Sunday, December 10, 2017

The Weekly Update - Sunday, December 10th, 2017 - Unexpected Treasures

Photo of the box label

My usual FLGS has a big sale about this time of the year, basically to do inventory reduction, and they tend to offer pretty deep discounts on merchandise that has not been - shall we say? - 'a hot seller'. Normally, I stay away from the big shopping sprees because I don't like big and noisy crowds, but Fifth Daughter wanted to stop in and puck up her weekly ration of comic books. I browsed the back corners and the darker areas of the shelves, and came across two old boxes of plastic figures.

These are Wargames Factory 'Numidians', and are (I presume) no longer in production due to the excessively troubled history of the company. I tend to shy away from their products, firstly because I din't have any use for the vast majority of their product line, and secondly because the quality of their figures varies pretty wildly. I'd already gotten the very nice Victrix 'Numidians', so I wasn't all that willing to take a chance on these - unless the holiday sale discount could weaken my resolve, I wasn't going to get these.

I asked one of the store's people if I could neak a peek at what was in the box, and I would up grabbing both boxes on the spot. (Something like 56 figures, across both boxes.) Two things sold me on these: the castings actually looked pretty good - unlike the 'Republican Romans' from the same company, these had nice and crisp details - and the figures are a guy in a tunic. With a choice of arms, all with open hands.

Let me repeat that. A guy in a tunic, with open hands.

All of the weapons and accessories included in the box - and you get a heap of them, too! - are on separate sprues. So, these figures can be used for literally anything that I need for my games. Artillery crews, light infantry, palanquin bearers, townspeople, merchants, servants, family retainers, and that guy who pushes a broom around the hallways of the temple complex.
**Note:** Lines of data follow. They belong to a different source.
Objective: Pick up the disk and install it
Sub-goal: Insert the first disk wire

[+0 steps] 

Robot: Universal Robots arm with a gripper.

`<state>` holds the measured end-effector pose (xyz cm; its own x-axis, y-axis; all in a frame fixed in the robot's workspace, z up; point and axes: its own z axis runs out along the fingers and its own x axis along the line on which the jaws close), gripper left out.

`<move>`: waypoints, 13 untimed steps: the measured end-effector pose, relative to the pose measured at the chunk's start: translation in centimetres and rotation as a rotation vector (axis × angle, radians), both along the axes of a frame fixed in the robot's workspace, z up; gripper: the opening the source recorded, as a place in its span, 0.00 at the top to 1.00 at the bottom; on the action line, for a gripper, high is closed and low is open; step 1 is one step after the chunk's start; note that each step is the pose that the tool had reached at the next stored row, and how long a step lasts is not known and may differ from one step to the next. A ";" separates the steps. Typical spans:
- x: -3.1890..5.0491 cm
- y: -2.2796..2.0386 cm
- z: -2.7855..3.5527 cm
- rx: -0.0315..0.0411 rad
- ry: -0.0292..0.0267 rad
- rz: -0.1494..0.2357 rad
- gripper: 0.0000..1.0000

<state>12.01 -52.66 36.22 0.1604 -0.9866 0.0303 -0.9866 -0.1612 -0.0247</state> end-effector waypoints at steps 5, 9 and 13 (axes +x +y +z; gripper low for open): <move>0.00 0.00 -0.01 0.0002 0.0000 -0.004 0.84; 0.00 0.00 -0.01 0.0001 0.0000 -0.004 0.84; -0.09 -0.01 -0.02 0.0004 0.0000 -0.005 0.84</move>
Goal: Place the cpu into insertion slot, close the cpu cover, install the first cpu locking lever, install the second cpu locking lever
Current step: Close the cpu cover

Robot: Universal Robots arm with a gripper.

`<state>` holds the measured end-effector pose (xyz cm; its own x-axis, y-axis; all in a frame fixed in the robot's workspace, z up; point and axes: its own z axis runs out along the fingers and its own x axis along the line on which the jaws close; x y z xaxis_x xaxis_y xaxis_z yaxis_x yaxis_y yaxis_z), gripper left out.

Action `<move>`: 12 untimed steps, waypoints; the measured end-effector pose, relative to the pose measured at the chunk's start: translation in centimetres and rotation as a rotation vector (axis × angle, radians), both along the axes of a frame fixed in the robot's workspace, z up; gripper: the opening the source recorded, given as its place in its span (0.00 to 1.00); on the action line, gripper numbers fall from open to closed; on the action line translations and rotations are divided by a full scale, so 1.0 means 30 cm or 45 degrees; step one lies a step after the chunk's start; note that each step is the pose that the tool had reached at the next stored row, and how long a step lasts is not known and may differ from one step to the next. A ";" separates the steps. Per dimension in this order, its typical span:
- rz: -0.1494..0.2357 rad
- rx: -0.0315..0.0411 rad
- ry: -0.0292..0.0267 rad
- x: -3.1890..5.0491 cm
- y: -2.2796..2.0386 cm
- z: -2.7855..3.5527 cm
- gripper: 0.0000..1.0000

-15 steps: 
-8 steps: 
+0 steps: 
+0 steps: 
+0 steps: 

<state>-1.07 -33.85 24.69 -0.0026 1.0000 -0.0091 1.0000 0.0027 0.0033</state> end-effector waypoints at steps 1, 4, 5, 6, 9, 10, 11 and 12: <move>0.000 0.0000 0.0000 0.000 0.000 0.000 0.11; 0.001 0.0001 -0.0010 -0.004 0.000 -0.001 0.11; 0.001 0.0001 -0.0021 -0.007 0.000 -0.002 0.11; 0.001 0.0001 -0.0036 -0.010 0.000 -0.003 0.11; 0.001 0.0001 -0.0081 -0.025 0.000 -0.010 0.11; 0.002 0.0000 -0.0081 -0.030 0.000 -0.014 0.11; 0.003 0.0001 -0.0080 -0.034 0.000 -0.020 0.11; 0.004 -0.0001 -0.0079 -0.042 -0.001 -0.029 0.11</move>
Here are some reviews, if you like:

I should also mention that there aer enough spare arms in this set to fix the Republcan Romans set that the store was nice enough to sell me after we found out that none of the right arm sprues had been packed in that set; so, these sets are even more useful, as far as I'm concerned. (The WF Romans are still 'mushy', in terms of their detail, but this is going to be better then just tossing them in the trash.)

Back in the day, both Phil and I used to go through piles and piles of John McEwan's very handy generic male and female figures; we were using them for all sorts of things like galley rowers, moving crews, and the like. (I went through fifty of them doing the rowers for the little dispatch galley I made for Phil out of a Heller kit, back in about 1982.) I love to get figures like this; most miniatures companies tend to shy away from them, as these kinds of figures don't have any real use in 'classically serious' wargames - you usually don't need a dozen Ancient Egyptian trumpet-blowers and fan-bearers on the game table, unless (like me) tou like doing parties at the palace or the triumphal entry of the player-characters after their latest victory. (See also Verdi's "Aida".)

As I've noted in these pages, you can get these sorts of figures from Mike Burns at Dark Fable, and Howard Fielding's Tekumel Project also has figures that do very nicely for my kind of games - priests and priestesses, for starters. You can also find useful figures in the Crocodile Games ranges; Foundry also used to have a lot of miniatures like this in their historical ranges, but I don't know if any of them are still available. I have a batch of treasured 'Macedonian Characters', which are guys in tunics with straw hats:

These lads have been in a great many games, mostly as those much-put-upon-fishermen who are always being 'persuaded' by the players to take them someplace in their boats. Foundry figures are hard - if not impossible - to get locally, so mail-order is probably the only way to go if you're in the US. Ral Partha also used to have a lot of these sorts of figures in their historical lines; I have a batch of trumpeters and fan-bearer for those 'sword and sandal' epics I love to put on. And, they are still available, too:

Miniatures like all of these are inspirations for adventures; both Phil and I used to come up with scenarios for wargames and adventures for RPGs based on some miniature we'd found in some obscure corner of the hobby - and I still find that kind of inspiration, as with these unexpected treasures from the back of the shelf...


  1. I've always been a huge fan of getting my inspiration from the miniatures and building whole scenarios around them. Plus, it can be pretty straightforward and first-degree sometimes. If you tell me, "Fifty-six guys in tunics with open hands are approaching the city," -- well, my curiosity is piqued already. There's an entire (and possibly complex) story right there.

    Happy Birthday Chirine! (a little bit late, sorry) ūüéāūüėĀ

    1. Agreed!!! Quite often, when I see a miniature, an adventure just spins itself out right there. And, for me at least, that's a big part of the fun in gaming.